Le vice-président de la Bolivie, Edmand Lara, a déposé une plainte pénale contre le président de Yacimientos Petrolófilos Fiscales Bolivianos (YPFB), Yussef Akly, pour des contrats présumés surévalués dans l'achat de pétrole brut et de carburants. Lara a demandé qu'Akly soit emprisonné.
Lara a officialisé le procès devant le parquet départemental de La Paz pour des délits tels que conduite antiéconomique, contrats préjudiciables à l'État, enrichissement illicite affectant l'État et manquement aux devoirs. Par ailleurs, il a indiqué avoir accepté les contrats signés avec la société Trafigura.
Selon Lara, « on sait (…) que le président de Yacimientos a signé des contrats avec la société Trafigura (dans lesquels) des irrégularités ont été détectées, une surfacturation de quatre millions de dollars par mois, ce qui signifie qu'au cours de ces trois mois le président de Yacimientos et ses complices ont volé 12 millions de dollars au pays ».
Lara a également déclaré : « Ce président corrompu de Yacimientos doit répondre et rendre jusqu’au dernier centime, et il doit aller en prison, et je demande que le président (Rodrigo Paz) enfile une fois pour toutes son pantalon et prenne des décisions. »

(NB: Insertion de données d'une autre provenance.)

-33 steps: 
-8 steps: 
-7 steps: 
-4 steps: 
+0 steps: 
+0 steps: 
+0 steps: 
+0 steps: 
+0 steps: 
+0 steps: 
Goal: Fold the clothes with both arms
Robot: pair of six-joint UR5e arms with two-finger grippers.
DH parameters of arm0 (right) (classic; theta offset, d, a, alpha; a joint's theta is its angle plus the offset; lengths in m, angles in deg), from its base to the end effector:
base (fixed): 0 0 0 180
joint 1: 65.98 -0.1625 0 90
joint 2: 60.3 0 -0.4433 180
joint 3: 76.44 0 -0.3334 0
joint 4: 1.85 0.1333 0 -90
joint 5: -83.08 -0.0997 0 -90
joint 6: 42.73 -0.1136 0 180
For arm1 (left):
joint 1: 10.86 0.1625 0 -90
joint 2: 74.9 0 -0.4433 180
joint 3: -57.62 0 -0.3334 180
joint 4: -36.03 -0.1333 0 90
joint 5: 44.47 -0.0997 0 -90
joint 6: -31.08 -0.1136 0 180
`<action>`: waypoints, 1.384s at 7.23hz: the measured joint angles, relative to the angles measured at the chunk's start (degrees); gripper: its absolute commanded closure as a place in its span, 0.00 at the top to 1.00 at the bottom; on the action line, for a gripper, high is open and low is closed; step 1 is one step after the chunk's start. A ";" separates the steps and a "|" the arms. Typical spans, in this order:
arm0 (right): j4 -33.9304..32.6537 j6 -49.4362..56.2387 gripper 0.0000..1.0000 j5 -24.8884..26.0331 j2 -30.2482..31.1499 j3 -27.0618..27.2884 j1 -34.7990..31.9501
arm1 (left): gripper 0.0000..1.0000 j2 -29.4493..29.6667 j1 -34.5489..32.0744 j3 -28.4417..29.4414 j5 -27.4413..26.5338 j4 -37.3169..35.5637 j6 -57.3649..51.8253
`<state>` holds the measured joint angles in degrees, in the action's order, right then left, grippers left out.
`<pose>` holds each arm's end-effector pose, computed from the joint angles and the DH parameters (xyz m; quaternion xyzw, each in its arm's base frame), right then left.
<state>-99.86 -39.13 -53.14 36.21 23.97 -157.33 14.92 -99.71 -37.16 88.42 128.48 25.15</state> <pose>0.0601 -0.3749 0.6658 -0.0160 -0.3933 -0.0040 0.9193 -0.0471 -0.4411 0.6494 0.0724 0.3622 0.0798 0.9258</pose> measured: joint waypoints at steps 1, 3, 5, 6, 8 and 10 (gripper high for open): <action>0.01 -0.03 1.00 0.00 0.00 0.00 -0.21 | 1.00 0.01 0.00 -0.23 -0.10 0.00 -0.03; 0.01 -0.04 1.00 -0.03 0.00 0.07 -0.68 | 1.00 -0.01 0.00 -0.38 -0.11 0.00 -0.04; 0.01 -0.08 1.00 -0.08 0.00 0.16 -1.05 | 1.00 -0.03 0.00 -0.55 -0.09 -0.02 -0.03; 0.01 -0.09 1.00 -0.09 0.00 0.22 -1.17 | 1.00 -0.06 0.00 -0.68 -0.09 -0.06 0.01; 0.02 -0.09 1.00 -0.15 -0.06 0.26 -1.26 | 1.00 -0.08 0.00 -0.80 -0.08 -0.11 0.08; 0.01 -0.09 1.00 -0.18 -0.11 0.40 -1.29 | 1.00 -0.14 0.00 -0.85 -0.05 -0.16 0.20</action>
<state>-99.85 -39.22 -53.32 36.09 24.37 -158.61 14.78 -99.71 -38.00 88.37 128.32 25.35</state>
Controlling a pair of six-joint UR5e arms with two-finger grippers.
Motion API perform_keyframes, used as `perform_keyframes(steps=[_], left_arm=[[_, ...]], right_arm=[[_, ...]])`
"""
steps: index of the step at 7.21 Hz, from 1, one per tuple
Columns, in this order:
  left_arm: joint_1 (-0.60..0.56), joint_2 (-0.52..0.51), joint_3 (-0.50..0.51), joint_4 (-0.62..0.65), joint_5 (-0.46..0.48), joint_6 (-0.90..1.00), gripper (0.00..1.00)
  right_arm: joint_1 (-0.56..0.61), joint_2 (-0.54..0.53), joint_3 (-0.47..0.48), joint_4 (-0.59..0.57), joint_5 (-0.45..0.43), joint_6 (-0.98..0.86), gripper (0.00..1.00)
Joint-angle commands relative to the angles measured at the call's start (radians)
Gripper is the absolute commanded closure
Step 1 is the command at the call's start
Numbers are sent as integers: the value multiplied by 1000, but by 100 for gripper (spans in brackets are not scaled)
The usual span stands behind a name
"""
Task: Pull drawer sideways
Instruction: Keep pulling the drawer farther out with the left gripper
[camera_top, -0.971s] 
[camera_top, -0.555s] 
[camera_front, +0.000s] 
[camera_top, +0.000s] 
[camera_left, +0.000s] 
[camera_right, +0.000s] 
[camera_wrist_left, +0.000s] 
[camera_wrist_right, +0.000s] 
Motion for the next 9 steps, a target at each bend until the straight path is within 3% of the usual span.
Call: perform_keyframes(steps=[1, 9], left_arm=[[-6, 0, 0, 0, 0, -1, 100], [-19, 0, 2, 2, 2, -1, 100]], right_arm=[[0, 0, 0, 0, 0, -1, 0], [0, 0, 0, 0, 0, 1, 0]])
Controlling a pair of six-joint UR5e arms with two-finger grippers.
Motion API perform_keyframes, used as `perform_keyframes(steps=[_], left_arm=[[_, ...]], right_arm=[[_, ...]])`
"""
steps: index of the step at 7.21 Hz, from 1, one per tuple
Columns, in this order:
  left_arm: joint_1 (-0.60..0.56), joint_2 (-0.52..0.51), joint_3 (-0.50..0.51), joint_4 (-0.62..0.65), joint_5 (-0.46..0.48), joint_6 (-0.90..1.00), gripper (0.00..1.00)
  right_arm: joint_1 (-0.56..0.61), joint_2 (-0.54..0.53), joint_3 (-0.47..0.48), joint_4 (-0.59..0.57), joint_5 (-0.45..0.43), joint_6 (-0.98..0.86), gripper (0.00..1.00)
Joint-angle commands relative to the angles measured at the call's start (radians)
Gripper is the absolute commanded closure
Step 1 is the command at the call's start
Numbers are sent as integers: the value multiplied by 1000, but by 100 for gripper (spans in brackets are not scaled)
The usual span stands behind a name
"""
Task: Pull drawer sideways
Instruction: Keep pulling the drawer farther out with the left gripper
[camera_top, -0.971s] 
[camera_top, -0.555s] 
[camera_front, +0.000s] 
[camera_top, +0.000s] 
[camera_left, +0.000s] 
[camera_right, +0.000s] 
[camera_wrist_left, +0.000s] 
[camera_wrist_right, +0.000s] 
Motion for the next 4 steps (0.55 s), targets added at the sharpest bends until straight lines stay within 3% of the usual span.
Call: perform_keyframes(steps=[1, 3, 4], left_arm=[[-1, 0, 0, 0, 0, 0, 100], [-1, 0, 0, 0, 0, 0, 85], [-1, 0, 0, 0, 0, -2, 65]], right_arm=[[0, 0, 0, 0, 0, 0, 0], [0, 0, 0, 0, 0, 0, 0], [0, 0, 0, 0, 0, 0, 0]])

L'affaire est devenue publique après que le député Carlos Alarcón, d'Alianza Unidad, ait demandé un rapport au ministre des Hydrocarbures, Mauricio Medinaceli, pour clarifier la prétendue surfacturation dans l'achat de pétrole brut et de carburants à Trafigura.
D'autre part, la compagnie pétrolière nationale a publié un communiqué dans lequel elle affirme qu'« à ce jour, il n'y a aucun contrat signé avec la société Trafigura » et affirme que sous la direction actuelle de YPFB « chaque acquisition et contrat est réalisé de manière responsable, transparente et légale ».
Le communiqué ajoute : « Nous regrettons que des versions biaisées tentent de nuire à l'entreprise la plus précieuse de Bolivie. Cela nuit aux Boliviens dans leur ensemble et à leur patrimoine. »
Lara a assuré que la plainte pénale inclut « comme preuve » les contrats qu'Akly « a signés », c'est pourquoi il considère qu'il s'agit d'un « crime ».

Les relations entre Paz et Lara sont restées tendues depuis le deuxième tour des élections, puisque Lara dénonce avoir été marginalisée par le gouvernement, qu'il critique et accuse de corruption présumée après s'être déclaré « une opposition constructive ».
Paz a promulgué un décret qui lui permet de gouverner à l'aide d'instruments numériques lorsqu'il se trouve à l'extérieur du pays, ce qui signifie qu'il n'a pas besoin de transférer temporairement le commandement à Lara.
En décembre dernier, Lara a soutenu les protestations de la Centrale ouvrière bolivienne (COB) contre le retrait des subventions sur le carburant et a déclaré que « les tyrans vont tomber ».
Le vice-président a été impliqué dans d’autres controverses, accusant notamment Paz d’être « corrompu » et déclarant qu’« il ne vaut pas un peso ».